I recently worked on a project to optimize a Docker image for a node app and address some problems we'd been experiencing. We use Buildkite, and the Buildkite agents were having out of memory problems during the step that builds the image. Also, the image seemed too big at 2.7GB.
Briefly, here are some of the things I learned during my investigation:
- Use layering to avoid unnecessarily re-running steps. For example, if you copy over the
package.json file and run install before copying over everything else and running
yarn build
, Docker will only re-install them if the package.json has changed. If, on the other hand, you first copy over everything, Docker will run install every time any file changes, regardless of whether it's actually needed. - Use multistage builds: the Docker image will only be as large as it needs to be to contain the precise files that you need.
- Consider using turbo prune Assuming you work in a monorepo, this will generate a folder with just the files you need.
- Consider using the
output: 'standalone'
option innext.config.js
, which creates a folder with just the files you need (see docs)
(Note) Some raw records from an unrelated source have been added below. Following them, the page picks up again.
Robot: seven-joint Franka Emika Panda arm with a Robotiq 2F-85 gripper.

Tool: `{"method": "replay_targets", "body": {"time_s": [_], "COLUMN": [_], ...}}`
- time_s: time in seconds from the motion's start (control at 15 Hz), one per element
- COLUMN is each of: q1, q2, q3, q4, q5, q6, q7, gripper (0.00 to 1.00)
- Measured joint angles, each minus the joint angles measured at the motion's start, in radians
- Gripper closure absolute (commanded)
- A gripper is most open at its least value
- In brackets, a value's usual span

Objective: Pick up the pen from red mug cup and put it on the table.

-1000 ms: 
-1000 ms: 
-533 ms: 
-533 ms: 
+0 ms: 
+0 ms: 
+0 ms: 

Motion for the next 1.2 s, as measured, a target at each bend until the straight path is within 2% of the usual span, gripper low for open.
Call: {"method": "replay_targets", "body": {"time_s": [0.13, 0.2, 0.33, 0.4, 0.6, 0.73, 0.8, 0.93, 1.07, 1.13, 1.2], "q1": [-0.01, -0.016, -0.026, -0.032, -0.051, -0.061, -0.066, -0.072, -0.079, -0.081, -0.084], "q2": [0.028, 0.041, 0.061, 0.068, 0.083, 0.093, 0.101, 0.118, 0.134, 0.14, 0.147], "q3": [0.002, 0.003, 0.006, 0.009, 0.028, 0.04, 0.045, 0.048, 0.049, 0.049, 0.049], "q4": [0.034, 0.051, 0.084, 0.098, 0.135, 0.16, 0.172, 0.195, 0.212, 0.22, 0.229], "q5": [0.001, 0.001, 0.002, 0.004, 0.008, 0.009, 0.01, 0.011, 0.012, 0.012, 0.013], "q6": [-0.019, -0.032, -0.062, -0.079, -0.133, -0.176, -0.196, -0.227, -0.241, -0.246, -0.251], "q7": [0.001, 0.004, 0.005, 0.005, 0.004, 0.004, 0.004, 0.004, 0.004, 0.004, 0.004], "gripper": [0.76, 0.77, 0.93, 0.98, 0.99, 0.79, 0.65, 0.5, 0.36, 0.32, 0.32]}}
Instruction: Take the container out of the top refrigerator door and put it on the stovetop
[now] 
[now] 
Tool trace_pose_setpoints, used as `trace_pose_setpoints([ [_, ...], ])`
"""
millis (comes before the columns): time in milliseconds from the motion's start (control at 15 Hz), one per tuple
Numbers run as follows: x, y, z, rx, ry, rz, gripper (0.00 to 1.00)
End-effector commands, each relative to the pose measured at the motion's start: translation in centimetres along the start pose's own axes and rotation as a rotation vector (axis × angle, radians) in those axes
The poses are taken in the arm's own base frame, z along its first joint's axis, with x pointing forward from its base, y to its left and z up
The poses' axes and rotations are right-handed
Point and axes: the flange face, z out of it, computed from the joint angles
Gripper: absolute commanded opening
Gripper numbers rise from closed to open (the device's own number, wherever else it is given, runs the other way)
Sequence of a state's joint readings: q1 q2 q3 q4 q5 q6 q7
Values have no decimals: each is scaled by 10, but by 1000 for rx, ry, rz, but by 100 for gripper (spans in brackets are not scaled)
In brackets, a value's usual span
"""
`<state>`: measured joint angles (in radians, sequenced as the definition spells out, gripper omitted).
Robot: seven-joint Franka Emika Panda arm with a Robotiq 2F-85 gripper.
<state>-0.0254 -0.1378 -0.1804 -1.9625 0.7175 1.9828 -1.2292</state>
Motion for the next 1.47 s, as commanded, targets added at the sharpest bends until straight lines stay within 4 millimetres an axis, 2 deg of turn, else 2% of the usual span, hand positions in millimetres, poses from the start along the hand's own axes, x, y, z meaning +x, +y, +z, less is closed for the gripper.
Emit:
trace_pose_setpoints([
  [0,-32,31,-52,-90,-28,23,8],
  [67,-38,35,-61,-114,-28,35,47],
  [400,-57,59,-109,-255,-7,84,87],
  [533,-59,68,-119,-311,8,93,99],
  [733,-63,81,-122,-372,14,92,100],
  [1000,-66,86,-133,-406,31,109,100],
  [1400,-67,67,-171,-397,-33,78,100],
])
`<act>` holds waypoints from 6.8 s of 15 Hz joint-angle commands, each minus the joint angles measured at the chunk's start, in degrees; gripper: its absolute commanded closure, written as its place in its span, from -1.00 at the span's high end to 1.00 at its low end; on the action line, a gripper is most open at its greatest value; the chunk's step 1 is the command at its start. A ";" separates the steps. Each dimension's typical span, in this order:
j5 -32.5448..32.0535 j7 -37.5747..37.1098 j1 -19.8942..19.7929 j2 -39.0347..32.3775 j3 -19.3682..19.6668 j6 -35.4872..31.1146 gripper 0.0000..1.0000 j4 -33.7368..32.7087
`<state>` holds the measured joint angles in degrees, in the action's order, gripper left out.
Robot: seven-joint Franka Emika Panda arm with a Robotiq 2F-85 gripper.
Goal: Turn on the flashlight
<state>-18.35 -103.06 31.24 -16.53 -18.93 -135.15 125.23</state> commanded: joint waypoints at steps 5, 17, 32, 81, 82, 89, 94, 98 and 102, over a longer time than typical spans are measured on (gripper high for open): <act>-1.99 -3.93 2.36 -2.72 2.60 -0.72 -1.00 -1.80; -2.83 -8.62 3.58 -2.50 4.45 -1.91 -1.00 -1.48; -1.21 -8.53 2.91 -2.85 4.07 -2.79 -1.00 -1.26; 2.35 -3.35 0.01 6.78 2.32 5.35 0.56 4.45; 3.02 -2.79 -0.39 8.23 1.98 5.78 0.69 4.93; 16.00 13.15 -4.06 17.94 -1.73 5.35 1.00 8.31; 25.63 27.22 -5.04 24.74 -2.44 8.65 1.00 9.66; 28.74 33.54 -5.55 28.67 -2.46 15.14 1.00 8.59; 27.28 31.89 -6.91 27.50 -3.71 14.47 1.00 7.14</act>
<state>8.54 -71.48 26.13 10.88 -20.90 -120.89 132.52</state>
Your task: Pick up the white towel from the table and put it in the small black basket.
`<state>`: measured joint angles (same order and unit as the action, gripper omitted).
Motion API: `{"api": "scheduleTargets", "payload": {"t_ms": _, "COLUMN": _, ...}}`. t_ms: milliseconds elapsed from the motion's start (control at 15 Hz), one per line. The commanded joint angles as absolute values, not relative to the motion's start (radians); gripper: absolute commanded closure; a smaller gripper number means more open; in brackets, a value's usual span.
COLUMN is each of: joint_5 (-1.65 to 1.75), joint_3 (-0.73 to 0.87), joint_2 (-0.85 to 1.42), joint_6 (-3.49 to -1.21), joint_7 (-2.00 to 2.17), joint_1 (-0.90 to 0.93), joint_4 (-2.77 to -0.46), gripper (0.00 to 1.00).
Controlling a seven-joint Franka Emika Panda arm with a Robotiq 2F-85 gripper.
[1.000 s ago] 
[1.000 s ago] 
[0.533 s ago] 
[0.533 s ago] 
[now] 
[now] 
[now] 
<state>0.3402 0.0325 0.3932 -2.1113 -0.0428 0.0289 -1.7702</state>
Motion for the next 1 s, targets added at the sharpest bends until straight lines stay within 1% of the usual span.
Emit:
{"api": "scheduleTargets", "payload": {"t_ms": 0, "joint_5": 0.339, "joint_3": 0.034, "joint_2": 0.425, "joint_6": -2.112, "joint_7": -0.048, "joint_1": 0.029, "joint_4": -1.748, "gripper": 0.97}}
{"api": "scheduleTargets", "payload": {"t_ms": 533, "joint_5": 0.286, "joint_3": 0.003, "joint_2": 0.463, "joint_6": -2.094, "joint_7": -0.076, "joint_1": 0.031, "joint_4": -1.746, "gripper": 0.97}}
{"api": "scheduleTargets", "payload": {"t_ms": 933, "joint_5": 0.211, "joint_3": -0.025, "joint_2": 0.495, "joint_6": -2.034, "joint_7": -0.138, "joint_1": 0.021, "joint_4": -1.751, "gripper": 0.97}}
I didn't use Turbo or the output: 'standalone'
option, although I'd like to explore these in a
follow-up phase. Instead, I built the app in a seperate buildkite pipeline step prior to the Docker
build step. While I'm not positive this is the best solution, it does seem to be correlated with
reducing memory usage of the Docker build step (see images below).
After building the app, we use a multistage build to, first, import the app, then remove all the
parts we don't need for production (src
files, etc), then copy just what we need into the final
stage.
At the end of this process, our Docker image was down from nearly 2.7GB to more like 1.8GB. Here's a Dockerimage that shows our basic approach:
# First of two stages of the multistage Dockerfile
FROM nodeBaseImage as installer
WORKDIR /home/node/app
# Copy package.json and install in a layer before other layers
COPY ./package.json package.json
RUN yarn --immutable
COPY . .
# The tools and libs folders contain many sub-folders that we don't need; this command removes themn
RUN find tools/ libs/ -type d \( -name src -o -name translations -o -name cypress -o -name .storybook -o -name .turbo \) ! -path "*/dist/*" -exec rm -rf {} +
# Delete all the files in tools and libs except those in the dist folders
RUN find tools/ libs/ -type f ! -path "*/dist/*" -exec rm -f {} +
# Set the user to be node for security reasons.
# This is a best practice per https://github.com/nodejs/docker-node/blob/main/docs/BestPractices.md#non-root-user
USER node
# Make a second stage
FROM nodeBaseImage
WORKDIR /home/node/app
COPY --from=installer home/node/node_modules node_modules
COPY --from=installer home/node/apps/my-app apps/my-app
EXPOSE 3000
CMD [ "yarn", "workspace", "@namespace/app-name", "next"]
Some useful resources:
- docker-phobia, which is basically like WebpackBundleAnalyzer for Docker.
- docker-dive, a tool for exploring the image in terms of its layers.